Разговоры и желания недовольных были как видно, по крайней мере отчасти, известны князю Меншикову. Между тем императрице стал лучше; Меншиков захотел воспользоваться сим кратковременным облегчением, чтобы обессилить, то есть, погубить своих врагов. 27-го апреля (1727 года) именным указом велено Комиссии под председательством канцлера графа Головкина[94]

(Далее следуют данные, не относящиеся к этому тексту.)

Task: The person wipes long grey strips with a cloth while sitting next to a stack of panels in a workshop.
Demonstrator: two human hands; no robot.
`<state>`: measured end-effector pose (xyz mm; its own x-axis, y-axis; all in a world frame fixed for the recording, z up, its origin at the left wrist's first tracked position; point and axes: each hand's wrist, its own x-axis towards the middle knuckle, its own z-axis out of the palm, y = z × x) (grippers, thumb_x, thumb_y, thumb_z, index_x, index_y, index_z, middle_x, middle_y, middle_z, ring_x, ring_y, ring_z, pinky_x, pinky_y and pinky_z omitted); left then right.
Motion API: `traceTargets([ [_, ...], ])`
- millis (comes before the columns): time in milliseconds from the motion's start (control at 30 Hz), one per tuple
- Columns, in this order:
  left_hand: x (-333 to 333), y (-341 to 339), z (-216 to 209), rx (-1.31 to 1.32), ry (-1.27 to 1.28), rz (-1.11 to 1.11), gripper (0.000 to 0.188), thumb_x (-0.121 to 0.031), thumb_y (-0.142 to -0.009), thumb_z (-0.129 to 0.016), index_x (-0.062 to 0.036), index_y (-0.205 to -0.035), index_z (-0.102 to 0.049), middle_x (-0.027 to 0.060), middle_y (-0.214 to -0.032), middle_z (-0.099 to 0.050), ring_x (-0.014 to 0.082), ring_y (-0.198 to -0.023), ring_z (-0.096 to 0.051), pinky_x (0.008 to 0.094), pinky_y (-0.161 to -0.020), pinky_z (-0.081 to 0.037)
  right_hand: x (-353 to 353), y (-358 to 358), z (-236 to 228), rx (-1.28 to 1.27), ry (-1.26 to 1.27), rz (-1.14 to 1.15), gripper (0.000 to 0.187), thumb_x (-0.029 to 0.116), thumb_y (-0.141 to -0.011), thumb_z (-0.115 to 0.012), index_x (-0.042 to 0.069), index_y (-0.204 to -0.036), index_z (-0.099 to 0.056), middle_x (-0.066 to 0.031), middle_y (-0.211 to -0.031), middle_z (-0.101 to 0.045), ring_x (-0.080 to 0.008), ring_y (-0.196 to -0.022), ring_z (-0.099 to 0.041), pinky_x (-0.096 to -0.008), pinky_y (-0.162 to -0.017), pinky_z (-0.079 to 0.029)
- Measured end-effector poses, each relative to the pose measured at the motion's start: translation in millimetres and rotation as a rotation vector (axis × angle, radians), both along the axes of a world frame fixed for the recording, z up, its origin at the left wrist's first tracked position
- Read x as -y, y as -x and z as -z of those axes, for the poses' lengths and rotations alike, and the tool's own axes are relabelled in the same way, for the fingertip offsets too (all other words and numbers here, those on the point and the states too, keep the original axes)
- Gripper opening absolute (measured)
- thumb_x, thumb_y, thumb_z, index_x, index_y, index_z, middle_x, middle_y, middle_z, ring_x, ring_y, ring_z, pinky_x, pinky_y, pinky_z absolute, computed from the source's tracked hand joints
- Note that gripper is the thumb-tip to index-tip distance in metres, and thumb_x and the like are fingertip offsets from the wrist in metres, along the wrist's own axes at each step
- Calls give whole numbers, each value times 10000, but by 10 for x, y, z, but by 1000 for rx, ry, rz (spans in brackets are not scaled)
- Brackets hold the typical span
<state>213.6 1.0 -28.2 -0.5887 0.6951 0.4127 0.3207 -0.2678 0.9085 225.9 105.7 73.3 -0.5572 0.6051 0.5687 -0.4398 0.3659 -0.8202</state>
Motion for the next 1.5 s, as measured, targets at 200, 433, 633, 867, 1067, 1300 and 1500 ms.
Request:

произвести следствие и суд над Антоном Девиером, понеже он (как означено в указе) явился подозрителен в превеликих продерзостях, но и кроме того, во время нашей, по воле Божьей, прежестокой болезни многим грозил и напоминал с жестокостью, чтоб все его боялись. Того ради вам повелеваем, по приложенным при сем мемориям, и в прочих его злых советах и намерениях им Девиером розыскивать и кто по тому делу приличится следовать же и розыскивать и нам о всем репортовать обстоятельно.Девиер сначала был обвиняем в том, что во время тяжкой ее величества болезни веселился, не отдавал почтения цесаревнам, советовал Анне Петровне подкрепить себя в горести рюмкой вина, сидел с великим князем на кровати и говорил ему: «поедем со мной в коляске: будет тебе лучше и воля
, «а матери твоей уже не быть живою», и потом «ваше высочество сговорили жениться, а мы за нею будем волочиться, а вы «будете ревновать». Сия мемория подписана императрицею: в ней сказано, что свидетелями всех дерзостей Девиера были многие особы, кои готовы все подтвердить.Но сии обвинения, как и следовавшие за тем допросы, ясно показывают, были лишь предлогом для начатия дела. По всем означенным в мемории пунктам Девиер дал достаточное объяснение: он доказал, что большая часть слов и действий его приняты в смысле превратном и никто не опровергнул его ответов. Но следствие продолжалось с прежней строгостью, и вскоре (28 апреля) дан новый именной указ, чтобы Девиер объявил всех, которые с ним сообщники в известных причинных делах, и к кому он ездил и советовал и когда, понеже сама я многих из них знаю. Если же не объявит, то следовать розыском
(то есть пытать) немедленно.Девиер и в муках пытки не переставал утверждать, что он не умышлял никакого зла интересу ее величества
и никаких сообщников не имеет, а только говорил с Бутурлиным, Толстым, Нарышкиным, Долгоруким, Писаревым о намерении женить великого князя на дочери Меншикова. Потребованные к ответу Писарев и Толстой указали еще на Ушакова. Из речей их открылось, что все они более или менее опасались силы Меншикова и советовались между собою и с герцогом Голстинским о средствах препятствовать супружеству дочери его с великим князем.